Remarkable acting in ‘Beasts of the Southern Wild’
Courtney Cox | Tuesday, January 29, 2013
Each year one indie darling film storms into the national conversation following the announcement of the Academy Award nominees. Sometimes it’s well deserved, other times it’s a bit of a stretch. This year’s choice low-budget beauty is “Beasts of the Southern Wild.”
Narrated through the voice of Hushpuppy, a five-year-old girl being raised by her single father, “Beasts of the Southern Wild” tells the story of a secluded, loosely organized community just beyond the levees of the Louisiana Bayou called the “Bathtub.”
Hushpuppy is independent out of necessity. Her father lives in one trailer-style home while she lives on another a few yards away.
He calls her for dinner every night but isn’t necessarily the most nurturing of parents. One night he isn’t there to feed her, so she finds a way to feed herself but starts a major fire that burns down her entire trailer. It forces the two of them to live together under the same roof and yet they don’t necessarily grow closer together.
Perhaps one of the most puzzling parts of the film is whether Hushpuppy’s father, Wink, is a good father or a cruel man. He yells a lot. He doesn’t baby Hushpuppy in a way that most people would treat a five-year-old girl. At the same time maybe that truly isn’t necessary.
Maybe what he needs to do is instill strength in her so that she can take care of herself one day. In a lot of ways, he does his best to prepare her for the troubles of the real world.

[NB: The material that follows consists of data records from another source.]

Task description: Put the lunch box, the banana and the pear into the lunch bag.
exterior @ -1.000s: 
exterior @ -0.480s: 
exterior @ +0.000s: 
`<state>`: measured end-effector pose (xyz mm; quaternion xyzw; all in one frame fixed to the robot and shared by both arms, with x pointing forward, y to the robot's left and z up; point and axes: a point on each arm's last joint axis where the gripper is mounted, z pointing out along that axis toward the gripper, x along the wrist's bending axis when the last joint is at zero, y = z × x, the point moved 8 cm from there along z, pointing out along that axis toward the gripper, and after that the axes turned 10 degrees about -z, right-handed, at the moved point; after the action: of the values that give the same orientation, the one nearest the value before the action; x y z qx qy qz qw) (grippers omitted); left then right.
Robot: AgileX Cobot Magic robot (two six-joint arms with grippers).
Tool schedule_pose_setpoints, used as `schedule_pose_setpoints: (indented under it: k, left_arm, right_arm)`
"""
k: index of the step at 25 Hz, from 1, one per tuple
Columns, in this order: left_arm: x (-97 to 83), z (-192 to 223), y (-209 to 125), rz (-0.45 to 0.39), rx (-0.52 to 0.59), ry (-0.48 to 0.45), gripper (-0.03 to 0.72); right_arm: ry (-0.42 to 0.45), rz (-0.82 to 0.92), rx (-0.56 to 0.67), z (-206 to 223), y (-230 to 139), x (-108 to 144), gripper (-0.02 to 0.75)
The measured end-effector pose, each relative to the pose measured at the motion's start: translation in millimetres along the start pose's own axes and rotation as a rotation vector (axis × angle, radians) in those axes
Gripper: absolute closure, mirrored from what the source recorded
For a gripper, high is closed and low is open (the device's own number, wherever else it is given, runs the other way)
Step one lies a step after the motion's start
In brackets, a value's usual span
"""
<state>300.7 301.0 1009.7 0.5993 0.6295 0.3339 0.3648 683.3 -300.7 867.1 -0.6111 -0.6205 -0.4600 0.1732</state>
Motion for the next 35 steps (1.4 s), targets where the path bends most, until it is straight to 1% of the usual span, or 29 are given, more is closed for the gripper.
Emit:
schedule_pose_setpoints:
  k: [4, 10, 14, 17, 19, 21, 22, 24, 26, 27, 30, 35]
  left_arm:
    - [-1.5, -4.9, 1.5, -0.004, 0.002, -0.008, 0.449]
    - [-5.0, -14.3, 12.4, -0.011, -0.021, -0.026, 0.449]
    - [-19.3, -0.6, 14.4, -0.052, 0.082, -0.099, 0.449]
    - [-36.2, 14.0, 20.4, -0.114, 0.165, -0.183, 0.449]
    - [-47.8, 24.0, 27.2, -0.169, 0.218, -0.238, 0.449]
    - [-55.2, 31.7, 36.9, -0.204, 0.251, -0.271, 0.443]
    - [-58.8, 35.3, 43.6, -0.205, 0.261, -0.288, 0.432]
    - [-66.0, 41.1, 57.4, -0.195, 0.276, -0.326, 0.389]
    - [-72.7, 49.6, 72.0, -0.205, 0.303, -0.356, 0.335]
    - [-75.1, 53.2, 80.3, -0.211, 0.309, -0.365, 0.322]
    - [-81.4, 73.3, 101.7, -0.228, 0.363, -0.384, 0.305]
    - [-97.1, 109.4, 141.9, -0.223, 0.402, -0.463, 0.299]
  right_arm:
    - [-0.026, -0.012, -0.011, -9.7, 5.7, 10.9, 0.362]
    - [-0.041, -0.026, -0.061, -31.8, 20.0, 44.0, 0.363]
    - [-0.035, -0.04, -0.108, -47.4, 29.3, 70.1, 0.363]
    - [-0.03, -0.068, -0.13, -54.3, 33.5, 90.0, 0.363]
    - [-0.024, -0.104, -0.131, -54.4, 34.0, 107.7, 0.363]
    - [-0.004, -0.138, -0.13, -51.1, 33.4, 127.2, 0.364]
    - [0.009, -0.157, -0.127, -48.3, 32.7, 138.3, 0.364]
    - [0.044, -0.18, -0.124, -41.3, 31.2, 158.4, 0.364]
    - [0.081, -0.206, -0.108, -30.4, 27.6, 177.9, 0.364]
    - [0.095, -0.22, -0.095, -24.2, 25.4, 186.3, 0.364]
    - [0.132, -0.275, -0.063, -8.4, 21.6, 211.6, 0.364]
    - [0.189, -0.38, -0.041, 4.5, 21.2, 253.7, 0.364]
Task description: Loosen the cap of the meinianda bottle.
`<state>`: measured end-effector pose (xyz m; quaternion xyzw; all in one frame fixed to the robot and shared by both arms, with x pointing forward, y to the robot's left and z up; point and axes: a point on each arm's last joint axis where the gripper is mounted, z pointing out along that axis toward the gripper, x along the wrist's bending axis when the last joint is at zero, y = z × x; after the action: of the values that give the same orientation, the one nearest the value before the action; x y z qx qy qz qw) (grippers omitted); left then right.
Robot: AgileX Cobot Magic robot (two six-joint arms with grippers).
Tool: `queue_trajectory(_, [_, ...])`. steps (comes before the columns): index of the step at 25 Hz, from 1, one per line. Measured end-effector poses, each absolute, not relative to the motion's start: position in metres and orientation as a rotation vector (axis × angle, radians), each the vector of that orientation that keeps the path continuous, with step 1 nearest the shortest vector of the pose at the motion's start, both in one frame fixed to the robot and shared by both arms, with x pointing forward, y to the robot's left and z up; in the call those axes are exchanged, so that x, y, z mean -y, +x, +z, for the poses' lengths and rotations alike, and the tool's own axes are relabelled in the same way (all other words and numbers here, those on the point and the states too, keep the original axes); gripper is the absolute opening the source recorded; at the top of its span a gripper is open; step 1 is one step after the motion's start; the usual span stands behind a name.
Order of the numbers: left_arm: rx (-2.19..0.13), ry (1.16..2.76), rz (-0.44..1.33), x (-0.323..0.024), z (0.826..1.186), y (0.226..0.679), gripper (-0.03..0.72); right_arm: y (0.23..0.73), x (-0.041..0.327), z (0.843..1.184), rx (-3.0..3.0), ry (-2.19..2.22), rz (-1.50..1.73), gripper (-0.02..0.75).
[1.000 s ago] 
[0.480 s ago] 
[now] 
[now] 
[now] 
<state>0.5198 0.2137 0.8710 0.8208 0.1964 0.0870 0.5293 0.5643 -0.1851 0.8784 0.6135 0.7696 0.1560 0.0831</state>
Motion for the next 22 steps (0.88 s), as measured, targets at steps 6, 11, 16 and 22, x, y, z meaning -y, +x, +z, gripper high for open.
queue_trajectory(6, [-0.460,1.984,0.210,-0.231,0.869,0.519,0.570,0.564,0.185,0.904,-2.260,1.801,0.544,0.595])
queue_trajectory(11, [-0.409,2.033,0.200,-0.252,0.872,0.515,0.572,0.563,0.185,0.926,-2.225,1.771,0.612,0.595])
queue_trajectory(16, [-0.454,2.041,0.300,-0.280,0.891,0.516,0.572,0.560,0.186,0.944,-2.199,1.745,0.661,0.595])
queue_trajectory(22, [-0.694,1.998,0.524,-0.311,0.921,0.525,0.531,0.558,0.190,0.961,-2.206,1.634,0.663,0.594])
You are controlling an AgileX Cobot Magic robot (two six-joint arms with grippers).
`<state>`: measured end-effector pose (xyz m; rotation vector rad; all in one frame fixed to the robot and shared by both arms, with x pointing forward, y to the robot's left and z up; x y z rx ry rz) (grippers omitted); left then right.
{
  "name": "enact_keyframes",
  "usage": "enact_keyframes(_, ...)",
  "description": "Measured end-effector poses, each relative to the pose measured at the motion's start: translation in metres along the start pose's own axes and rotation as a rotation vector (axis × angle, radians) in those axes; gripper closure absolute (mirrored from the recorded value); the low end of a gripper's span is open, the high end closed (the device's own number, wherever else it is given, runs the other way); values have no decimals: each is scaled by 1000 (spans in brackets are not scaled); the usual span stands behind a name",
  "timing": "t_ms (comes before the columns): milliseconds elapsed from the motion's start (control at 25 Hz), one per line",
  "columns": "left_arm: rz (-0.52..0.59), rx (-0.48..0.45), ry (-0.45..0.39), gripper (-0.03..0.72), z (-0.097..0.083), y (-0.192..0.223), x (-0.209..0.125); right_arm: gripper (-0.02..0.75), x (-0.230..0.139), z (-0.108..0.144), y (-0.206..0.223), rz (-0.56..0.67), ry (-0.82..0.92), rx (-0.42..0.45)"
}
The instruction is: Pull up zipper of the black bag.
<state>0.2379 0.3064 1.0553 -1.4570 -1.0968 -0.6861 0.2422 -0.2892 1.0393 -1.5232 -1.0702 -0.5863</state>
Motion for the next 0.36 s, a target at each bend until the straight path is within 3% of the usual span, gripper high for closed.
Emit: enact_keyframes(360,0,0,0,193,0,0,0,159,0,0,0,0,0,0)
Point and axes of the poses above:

One of the most touching moments of the whole film is when Wink and Hushpuppy are floating down the river on a raft and Wink teaches her how to catch a catfish with her bare hands. It’s a small thing that indicates that he truly does love her and while he may make her do some uncomfortable things it’s all in her best interest.
The critical moment of the film comes when a hurricane hits the coast of Louisiana. It completely floods the “Bathtub” but the levees have protected the rest of the state from being affected.
The salt eats away at the earth beneath the massive flood and kills all of the wildlife that sustained this ragtag bunch of “Bathtub” residents for years. It devastated their community but they band together and commit to powering through.
Despite all their loss, everyone in the “Bathtub” has the same mentality that they are never to cry over their misfortune. They celebrate the life they have and drink heavily, eat seafood and strengthen the bond that keeps them living in such a unique environment.
Living in abject poverty has never looked so good. They genuinely seem like a happy group of people despite living outside conventional norms of social acceptability.
At one point they are taken away from their homes by social workers and brought into a clinic. The stark contrast between the natural environment of the “Bathtub” and the bright lights and sterile environment of the clinic is jarring and upsetting in many ways.
One cannot discuss the movie as a whole, however, without acknowledging the stunning performance of newcomer Quvenzhane Wallis as Hushpuppy. Her expressive face is so beautiful and painful to watch as she endures a complete shakeup in everything she’s ever known.
The narration she gives guides the film in the most beautifully quiet way and it’s a remarkable accomplishment for such a young actress. She deserves all the praise she has been receiving since her nomination for Best Actress at the Academy Awards.
All in all, the film was a great testament to this small imaginary community just beyond the boundary of society.